Due in part to the difficulty in identifying subadult males from females there is concern that historic trophy hunting in Tanzania has resulted in an unsustainable number of accidental shootings of females which may have impacted current population levels (Spong 2000, 2002) even in countries like where hunting females is banned (page 3). Meanwhile a few countries, such as South Africa, have historically allowed the hunting of female leopards (page 7), the impact of which has gone undocumented. These practices have the potential to effect the long-term availability of leopards in regions with legal hunting and is further stressed by poaching and private and communal land owners in South Africa (page 4) who illegally kill “nuisance” leopards on their property.

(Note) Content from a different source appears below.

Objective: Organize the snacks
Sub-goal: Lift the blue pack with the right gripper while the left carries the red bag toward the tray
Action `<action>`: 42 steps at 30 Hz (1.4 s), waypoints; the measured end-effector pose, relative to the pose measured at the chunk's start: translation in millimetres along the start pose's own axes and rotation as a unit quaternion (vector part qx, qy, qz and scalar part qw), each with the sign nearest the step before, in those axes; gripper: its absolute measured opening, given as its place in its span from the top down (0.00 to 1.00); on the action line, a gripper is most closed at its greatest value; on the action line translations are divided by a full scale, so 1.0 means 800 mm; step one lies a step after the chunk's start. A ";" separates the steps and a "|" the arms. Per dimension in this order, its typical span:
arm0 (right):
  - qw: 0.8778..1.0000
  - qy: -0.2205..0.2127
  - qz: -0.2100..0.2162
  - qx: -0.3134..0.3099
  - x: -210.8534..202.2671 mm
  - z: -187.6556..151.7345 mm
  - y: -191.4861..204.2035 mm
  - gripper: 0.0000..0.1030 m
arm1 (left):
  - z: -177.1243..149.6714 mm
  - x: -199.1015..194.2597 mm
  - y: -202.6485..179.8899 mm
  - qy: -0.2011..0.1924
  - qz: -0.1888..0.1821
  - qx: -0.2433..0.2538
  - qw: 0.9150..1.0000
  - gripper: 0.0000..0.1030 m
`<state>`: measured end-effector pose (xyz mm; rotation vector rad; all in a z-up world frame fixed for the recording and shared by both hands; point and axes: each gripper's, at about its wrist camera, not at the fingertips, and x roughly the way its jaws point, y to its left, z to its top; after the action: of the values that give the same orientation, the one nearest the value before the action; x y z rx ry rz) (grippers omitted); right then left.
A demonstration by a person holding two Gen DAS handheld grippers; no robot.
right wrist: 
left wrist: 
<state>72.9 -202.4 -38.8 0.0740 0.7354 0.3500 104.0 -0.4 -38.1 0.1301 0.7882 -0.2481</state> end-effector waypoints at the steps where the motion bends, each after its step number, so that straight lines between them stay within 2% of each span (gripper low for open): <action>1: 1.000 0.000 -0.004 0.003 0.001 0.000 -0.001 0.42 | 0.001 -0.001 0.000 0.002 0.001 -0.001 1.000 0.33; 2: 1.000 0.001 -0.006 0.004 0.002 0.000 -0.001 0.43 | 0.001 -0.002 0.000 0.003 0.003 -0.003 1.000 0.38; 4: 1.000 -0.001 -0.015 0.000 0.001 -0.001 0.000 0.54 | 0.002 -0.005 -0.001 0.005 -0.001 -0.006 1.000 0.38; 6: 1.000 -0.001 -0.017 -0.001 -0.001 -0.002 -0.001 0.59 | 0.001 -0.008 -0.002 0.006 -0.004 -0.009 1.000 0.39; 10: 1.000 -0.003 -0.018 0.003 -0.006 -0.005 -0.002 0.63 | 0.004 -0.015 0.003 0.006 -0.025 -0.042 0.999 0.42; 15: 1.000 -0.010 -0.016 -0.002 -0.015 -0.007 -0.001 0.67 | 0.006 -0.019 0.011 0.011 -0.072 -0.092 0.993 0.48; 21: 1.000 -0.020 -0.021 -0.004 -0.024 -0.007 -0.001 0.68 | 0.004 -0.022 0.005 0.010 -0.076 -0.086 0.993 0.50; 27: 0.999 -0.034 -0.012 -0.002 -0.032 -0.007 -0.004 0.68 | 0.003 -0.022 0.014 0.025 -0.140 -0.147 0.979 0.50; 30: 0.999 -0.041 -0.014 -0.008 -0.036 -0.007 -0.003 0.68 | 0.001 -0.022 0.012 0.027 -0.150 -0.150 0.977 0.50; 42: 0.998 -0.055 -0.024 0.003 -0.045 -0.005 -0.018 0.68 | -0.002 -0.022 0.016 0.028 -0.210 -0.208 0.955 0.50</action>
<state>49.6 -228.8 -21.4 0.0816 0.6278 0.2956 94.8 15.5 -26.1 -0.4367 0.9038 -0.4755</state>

The usage of leopard-hunting permits across Africa attempts to regulate populations by allowing a specific number of leopards to be killed each year according to a quota. In 2008 African nations were permitted (page 2) through international agreement the export of 2,648 leopard skins from trophy hunting. However regulating bodies in South Africa and other nations have routinely failed to adequately estimate the impact of hunting in regions where hunting licenses are being reserved. There is also a paucity of research into the exact number of leopards in regions throughout Africa and Asia and whether those local populations are increasing or decreasing. These factors can result in trophy hunting permits being distributed without regard to leopard population density, wildlife management, or the long-term effect of the removal of these animals from the ecosystem. This likely encourages private hunting reserves to stock high value wildlife from breeders and wildlife sellers with animals of dubious origin (some illegally take cubs from the wild) and allows the blame of population decline to fall on the licensed hunters because all hunting becomes potentially unsustainable through mismanagement.

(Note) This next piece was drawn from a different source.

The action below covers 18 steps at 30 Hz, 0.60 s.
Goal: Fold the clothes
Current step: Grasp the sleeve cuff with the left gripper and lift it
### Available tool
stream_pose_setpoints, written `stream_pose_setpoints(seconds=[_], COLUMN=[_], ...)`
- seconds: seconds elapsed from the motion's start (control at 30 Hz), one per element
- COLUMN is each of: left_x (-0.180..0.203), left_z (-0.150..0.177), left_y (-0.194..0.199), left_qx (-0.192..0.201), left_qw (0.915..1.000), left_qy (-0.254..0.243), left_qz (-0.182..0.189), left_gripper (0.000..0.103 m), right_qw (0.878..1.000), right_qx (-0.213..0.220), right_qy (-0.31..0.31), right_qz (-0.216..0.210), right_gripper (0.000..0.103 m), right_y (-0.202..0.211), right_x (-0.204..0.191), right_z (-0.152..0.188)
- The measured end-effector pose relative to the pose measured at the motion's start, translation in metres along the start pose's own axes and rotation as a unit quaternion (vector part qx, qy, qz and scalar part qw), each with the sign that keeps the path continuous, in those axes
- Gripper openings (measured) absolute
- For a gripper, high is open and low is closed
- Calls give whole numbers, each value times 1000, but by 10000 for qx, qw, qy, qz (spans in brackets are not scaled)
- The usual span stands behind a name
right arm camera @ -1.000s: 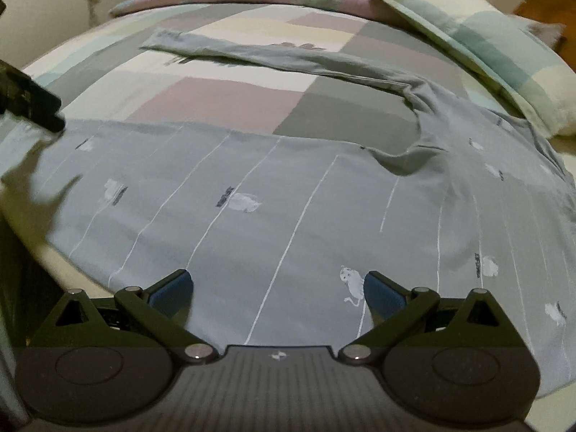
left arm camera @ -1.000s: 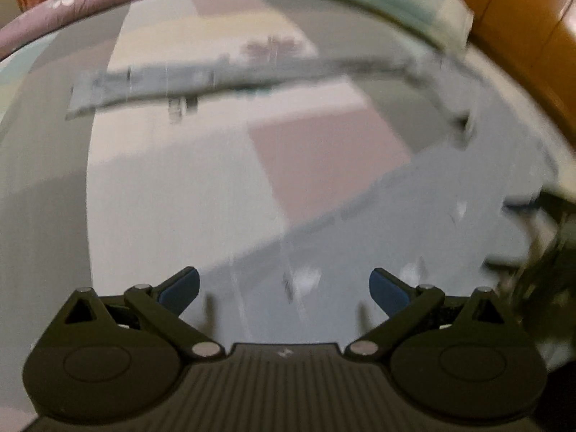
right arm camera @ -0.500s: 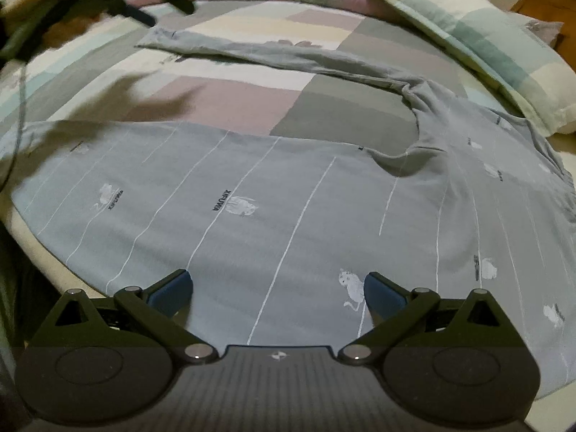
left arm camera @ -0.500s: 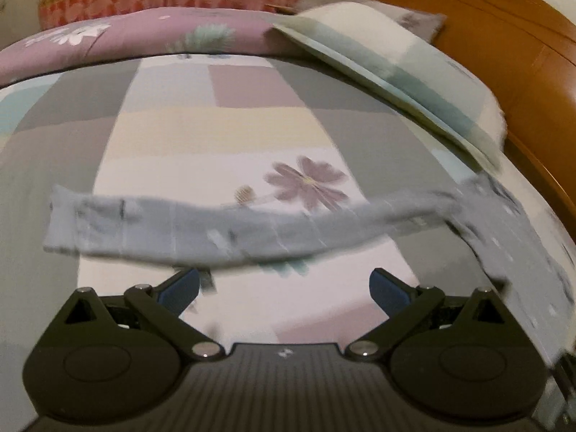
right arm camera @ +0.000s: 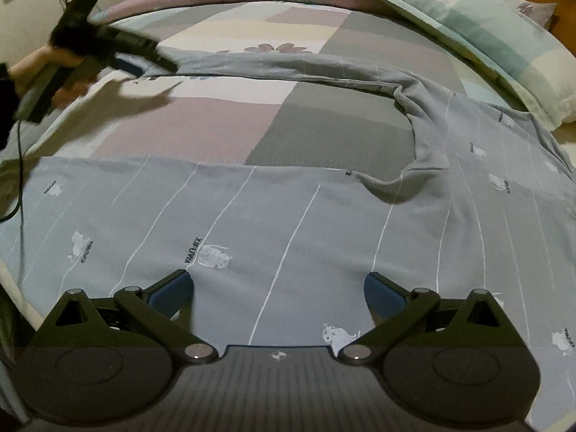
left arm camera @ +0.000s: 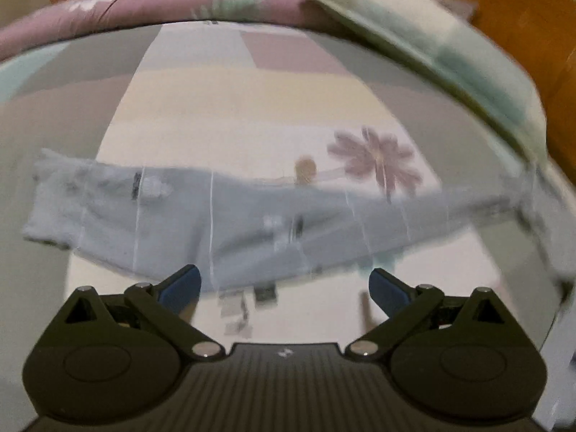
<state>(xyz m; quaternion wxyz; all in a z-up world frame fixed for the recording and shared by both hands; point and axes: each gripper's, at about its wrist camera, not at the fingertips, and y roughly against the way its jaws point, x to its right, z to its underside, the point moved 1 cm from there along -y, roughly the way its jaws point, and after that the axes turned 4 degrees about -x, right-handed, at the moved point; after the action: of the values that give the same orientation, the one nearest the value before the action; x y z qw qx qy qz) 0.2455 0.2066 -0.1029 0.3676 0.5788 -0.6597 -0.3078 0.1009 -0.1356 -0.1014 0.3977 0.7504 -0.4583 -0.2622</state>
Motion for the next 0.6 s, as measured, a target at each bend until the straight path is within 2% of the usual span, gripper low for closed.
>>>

Leopard on the tree US GOV PD

Leopard resting in a tree. (PD)

CONSERVATION

A large number of groups focusing on the conservation of wild cats or big cat species have been created to study existing populations, preserve and protect endangered species and their habitat. They also inform governmental agencies how to protect endangered species through legislation, on the ground action, identify trafficking vectors, and how to assist humans living in areas where they come into contact with protected or dangerous wildlife species.

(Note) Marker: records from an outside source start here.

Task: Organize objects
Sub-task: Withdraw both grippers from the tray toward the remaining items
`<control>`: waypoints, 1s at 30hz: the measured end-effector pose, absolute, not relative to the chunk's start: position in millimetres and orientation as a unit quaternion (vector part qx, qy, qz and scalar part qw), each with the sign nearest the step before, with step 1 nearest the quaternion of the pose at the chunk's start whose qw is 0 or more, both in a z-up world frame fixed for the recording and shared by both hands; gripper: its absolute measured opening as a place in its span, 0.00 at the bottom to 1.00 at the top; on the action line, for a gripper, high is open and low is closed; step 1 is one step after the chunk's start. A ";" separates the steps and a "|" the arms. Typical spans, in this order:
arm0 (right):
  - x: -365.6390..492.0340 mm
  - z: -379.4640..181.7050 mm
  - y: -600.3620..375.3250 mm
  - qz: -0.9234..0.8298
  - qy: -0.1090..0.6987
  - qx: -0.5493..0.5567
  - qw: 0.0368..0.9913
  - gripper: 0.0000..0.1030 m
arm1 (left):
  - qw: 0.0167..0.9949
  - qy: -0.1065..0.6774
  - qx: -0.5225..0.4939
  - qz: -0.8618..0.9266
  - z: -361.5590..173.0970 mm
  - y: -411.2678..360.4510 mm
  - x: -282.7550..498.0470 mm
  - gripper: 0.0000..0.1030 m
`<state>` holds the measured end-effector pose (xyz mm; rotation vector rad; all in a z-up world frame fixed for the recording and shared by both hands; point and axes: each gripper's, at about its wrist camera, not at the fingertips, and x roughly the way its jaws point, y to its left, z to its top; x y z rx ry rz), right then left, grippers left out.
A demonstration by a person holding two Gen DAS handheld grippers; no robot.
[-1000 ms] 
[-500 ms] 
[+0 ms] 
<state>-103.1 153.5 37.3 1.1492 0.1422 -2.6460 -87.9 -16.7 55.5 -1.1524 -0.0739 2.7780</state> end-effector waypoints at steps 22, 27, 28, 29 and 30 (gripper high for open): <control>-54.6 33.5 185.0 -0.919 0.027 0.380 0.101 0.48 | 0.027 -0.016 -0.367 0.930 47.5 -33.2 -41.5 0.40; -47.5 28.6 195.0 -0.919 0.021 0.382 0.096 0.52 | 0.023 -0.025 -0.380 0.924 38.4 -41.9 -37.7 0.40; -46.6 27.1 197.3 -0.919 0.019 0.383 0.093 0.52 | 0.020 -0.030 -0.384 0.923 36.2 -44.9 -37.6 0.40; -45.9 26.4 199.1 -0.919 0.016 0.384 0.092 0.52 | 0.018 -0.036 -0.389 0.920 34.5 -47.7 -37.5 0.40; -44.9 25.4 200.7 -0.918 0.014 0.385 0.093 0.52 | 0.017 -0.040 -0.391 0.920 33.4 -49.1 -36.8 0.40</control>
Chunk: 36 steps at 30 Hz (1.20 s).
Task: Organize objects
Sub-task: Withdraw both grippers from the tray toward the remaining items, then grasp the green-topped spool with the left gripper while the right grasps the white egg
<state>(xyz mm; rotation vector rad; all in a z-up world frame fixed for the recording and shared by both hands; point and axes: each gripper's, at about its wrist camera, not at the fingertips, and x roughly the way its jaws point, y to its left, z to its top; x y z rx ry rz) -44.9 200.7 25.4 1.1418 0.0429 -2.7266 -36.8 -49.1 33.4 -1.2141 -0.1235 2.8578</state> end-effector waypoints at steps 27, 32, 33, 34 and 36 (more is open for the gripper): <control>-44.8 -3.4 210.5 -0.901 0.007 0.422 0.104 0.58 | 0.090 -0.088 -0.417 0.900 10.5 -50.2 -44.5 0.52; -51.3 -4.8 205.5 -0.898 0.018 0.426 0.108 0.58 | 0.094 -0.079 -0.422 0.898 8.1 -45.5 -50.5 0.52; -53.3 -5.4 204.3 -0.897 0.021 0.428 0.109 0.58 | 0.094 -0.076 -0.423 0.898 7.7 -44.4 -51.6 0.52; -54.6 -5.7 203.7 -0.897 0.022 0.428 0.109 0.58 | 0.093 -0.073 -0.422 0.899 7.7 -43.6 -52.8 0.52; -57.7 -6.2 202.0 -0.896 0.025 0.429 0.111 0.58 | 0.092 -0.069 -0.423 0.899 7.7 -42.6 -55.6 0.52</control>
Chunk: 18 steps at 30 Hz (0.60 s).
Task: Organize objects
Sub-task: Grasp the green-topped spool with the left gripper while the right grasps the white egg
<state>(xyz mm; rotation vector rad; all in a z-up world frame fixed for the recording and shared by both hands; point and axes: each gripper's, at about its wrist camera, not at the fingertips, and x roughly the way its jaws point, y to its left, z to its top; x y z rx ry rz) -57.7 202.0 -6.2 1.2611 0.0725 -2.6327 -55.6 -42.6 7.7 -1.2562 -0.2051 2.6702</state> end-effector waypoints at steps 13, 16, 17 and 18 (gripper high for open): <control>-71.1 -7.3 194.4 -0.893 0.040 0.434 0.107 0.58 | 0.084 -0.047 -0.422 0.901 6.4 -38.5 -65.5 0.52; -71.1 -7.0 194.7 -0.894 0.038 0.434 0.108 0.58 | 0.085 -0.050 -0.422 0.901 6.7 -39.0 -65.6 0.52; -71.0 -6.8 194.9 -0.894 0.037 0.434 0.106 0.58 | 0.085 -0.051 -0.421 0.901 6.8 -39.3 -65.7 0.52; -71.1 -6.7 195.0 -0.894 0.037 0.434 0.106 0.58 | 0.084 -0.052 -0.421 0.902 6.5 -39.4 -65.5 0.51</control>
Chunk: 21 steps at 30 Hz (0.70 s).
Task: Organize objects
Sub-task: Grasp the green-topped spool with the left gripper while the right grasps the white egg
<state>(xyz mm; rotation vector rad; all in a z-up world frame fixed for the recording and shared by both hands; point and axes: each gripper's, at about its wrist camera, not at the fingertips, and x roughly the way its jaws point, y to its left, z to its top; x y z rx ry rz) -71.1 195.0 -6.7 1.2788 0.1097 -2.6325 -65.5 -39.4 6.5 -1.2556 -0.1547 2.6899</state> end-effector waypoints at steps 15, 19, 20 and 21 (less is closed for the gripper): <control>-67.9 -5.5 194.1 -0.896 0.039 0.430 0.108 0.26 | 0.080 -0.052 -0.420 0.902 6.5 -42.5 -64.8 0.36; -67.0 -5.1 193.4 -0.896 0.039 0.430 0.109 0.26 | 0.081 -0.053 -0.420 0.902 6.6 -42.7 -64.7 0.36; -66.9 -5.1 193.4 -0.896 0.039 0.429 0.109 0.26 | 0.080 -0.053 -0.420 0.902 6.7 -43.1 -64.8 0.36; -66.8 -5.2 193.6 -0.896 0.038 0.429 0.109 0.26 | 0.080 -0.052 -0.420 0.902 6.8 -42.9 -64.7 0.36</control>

There are also efforts underway to assist small communities who have leopards and other large predators living nearby. One of the goals is to reduce human-wildlife conflict by providing basic shelter for livestock that are at risk of predation by these carnivores. Some groups also provide predator compensation for livestock that are lost to local predatory wildlife, thereby reducing the desire for retaliatory killings of lions and leopards and also making sure that pastoral people dependent upon livestock are still able to run a successful business. Providing synthetic materials as an alternative to real leopard skin for ceremonial uses is also having a positive effect on leopard conservation.